═══ DATA SHOWN

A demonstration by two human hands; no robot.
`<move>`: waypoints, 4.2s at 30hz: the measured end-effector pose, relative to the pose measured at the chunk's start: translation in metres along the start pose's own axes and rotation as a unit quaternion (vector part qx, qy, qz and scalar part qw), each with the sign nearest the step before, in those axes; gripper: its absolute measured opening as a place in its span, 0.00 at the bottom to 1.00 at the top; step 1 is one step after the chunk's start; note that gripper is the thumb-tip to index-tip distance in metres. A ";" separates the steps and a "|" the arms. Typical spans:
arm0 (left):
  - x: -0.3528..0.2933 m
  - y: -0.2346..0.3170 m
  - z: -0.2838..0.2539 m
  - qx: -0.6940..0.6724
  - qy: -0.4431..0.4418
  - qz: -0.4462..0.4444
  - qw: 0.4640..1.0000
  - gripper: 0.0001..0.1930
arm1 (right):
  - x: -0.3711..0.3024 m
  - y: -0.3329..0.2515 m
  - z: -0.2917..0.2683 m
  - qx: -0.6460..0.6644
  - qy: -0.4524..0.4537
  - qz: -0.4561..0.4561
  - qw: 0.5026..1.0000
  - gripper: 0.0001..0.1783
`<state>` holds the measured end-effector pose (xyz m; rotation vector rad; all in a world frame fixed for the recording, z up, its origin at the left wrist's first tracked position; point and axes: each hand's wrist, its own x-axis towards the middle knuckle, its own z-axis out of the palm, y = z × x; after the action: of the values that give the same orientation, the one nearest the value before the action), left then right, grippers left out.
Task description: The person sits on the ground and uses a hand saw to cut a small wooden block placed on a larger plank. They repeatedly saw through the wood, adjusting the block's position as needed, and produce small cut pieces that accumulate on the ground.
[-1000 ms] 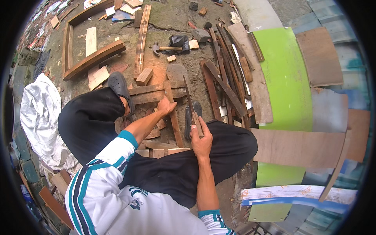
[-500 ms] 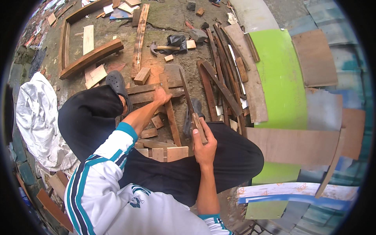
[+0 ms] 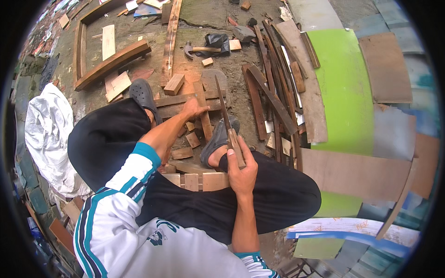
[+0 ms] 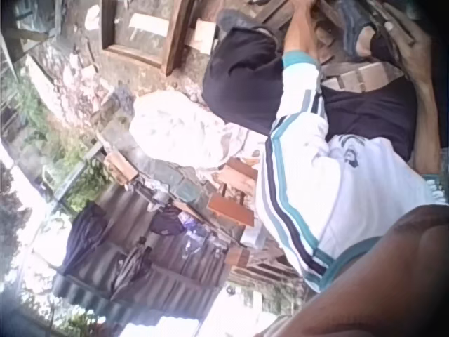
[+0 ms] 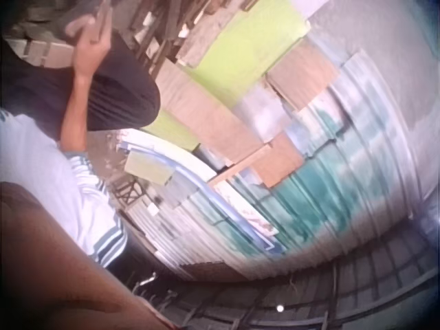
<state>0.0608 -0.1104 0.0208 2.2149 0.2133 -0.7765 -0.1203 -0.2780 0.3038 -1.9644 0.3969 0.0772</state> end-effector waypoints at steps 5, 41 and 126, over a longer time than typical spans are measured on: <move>0.009 -0.019 -0.029 -0.063 0.049 0.020 0.997 0.35 | 0.012 -0.013 0.028 0.004 -0.026 -0.001 1.000 0.26; 0.036 -0.013 -0.046 -0.137 0.176 -0.060 0.973 0.27 | 0.044 -0.027 0.047 0.000 -0.067 -0.051 0.996 0.27; -0.034 -0.032 -0.044 -0.161 0.231 0.116 0.953 0.39 | 0.133 0.145 0.160 -0.347 -0.026 -0.113 0.931 0.32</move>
<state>0.0421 -0.0542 0.0443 2.0278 0.2778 -0.0764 -0.0201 -0.2188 0.0789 -2.6875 0.1020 0.1341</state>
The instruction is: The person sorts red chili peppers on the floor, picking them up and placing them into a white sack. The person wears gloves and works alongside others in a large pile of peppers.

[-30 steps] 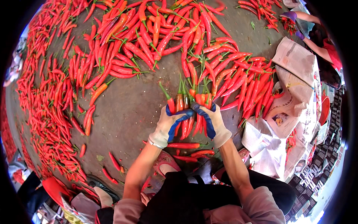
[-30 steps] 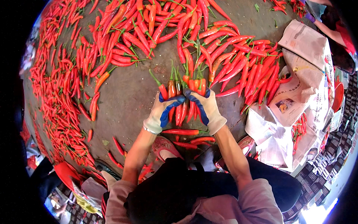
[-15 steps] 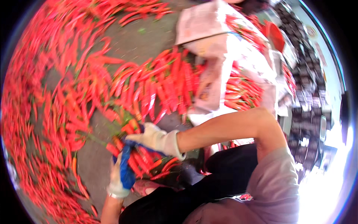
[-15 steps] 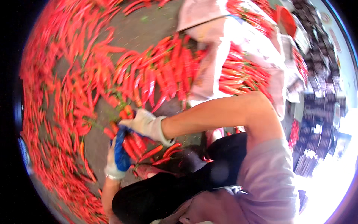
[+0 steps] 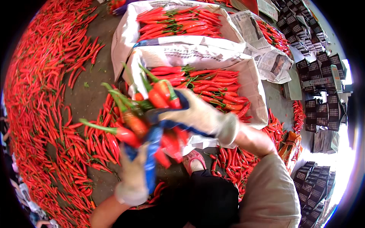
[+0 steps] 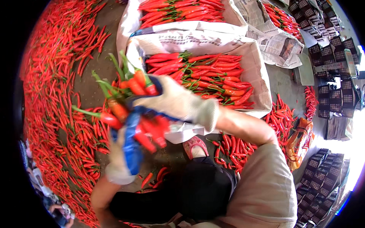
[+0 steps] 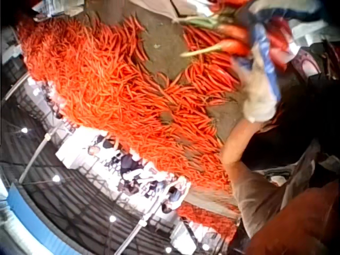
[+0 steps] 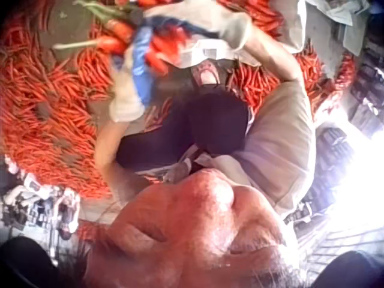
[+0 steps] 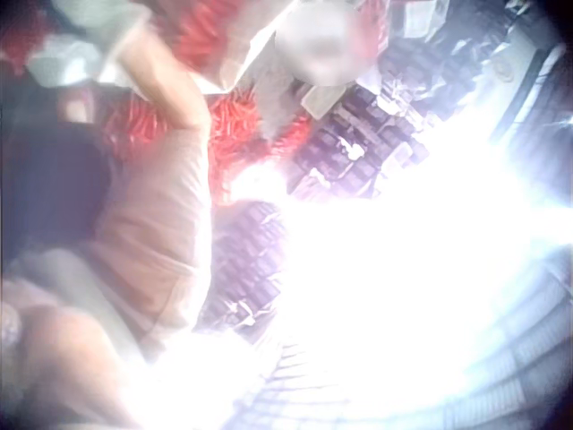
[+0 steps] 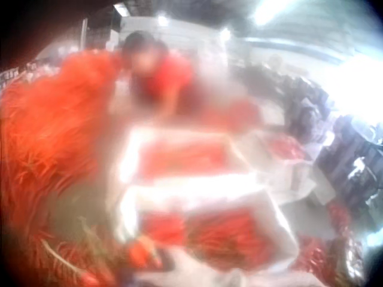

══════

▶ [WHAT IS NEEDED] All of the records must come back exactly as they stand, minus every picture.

▶ [ANSWER TO THIS PROBLEM]
A demonstration by two human hands; no robot.
`<move>`: waypoints, 4.2s at 30hz: the measured end-effector pose, relative to the pose measured at the chunk's start: translation in metres along the start pose's own axes and rotation as a unit quaternion (vector part qx, qy, qz and scalar part qw), each with the sign nearest the step before, in those axes; gripper: its absolute measured opening as a place in its span, 0.00 at the bottom to 1.00 at the top; step 1 is one step after the chunk's start; note that gripper is the thumb-tip to index-tip distance in metres. A ";" separates the steps and a "|" the arms. Typical spans:
arm0 (left):
  - x: -0.3528..0.2933 m
  - y: -0.2346..0.3170 m
  - z: -0.2838..0.2539 m
  - qx: -0.6940..0.6724
  - qy: -0.4431..0.4418
  - qz: -0.4462..0.4444
  - qw: 0.4640..1.0000
  - gripper: 0.0001..0.1930
arm1 (right):
  - x: -0.3711..0.3024 m
  - y: -0.3329..0.2515 m
  - z: -0.2917..0.2683 m
  - qx: -0.6460..0.6644
  - qy: -0.4524..0.4537
  - qz: -0.4561..0.4561
  - qw: 0.5026..1.0000
  - gripper: 0.0001..0.1783
`<state>` holds the measured end-effector pose (xyz m; rotation vector rad; all in a world frame fixed for the recording, z up, its origin at the left wrist's first tracked position; point and axes: each hand's wrist, its own x-axis towards the middle knuckle, its own z-axis out of the palm, y = z × x; after the action: of the values that give the same orientation, the one nearest the value before the action), left then right, grippers left out.
Task description: The person sits on the ground and uses a hand saw to cut a small wooden block placed on a larger plank. They repeatedly saw through the wood, adjusting the block's position as needed, and produce small cut pieces that accumulate on the ground.
[-1000 ms] 
[-500 ms] 
[+0 ms] 
[+0 ms] 
[+0 ms] 
<state>0.0608 -0.1104 0.0208 2.2149 0.2133 -0.7765 -0.1203 -0.2780 0.3038 -1.9644 0.3969 0.0772</state> end-effector waypoints at steps 5, 41 and 126, over a longer time than typical spans are measured on: <move>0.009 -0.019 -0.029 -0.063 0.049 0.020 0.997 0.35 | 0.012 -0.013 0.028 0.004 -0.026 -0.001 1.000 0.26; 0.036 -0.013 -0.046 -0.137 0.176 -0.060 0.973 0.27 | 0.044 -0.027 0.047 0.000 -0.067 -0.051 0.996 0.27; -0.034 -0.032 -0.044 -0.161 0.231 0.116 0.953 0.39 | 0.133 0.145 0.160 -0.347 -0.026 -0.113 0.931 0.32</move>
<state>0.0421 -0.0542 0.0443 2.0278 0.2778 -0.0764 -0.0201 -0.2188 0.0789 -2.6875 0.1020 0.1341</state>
The instruction is: The person sorts red chili peppers on the floor, picking them up and placing them into a white sack. The person wears gloves and works alongside others in a large pile of peppers.

[-30 steps] 
[-30 steps] 
[-15 steps] 
[-15 steps] 
[+0 steps] 
[+0 steps] 
[+0 steps] 
[+0 steps] 
[+0 steps] 
[+0 steps] 

The exercise calls for nothing further.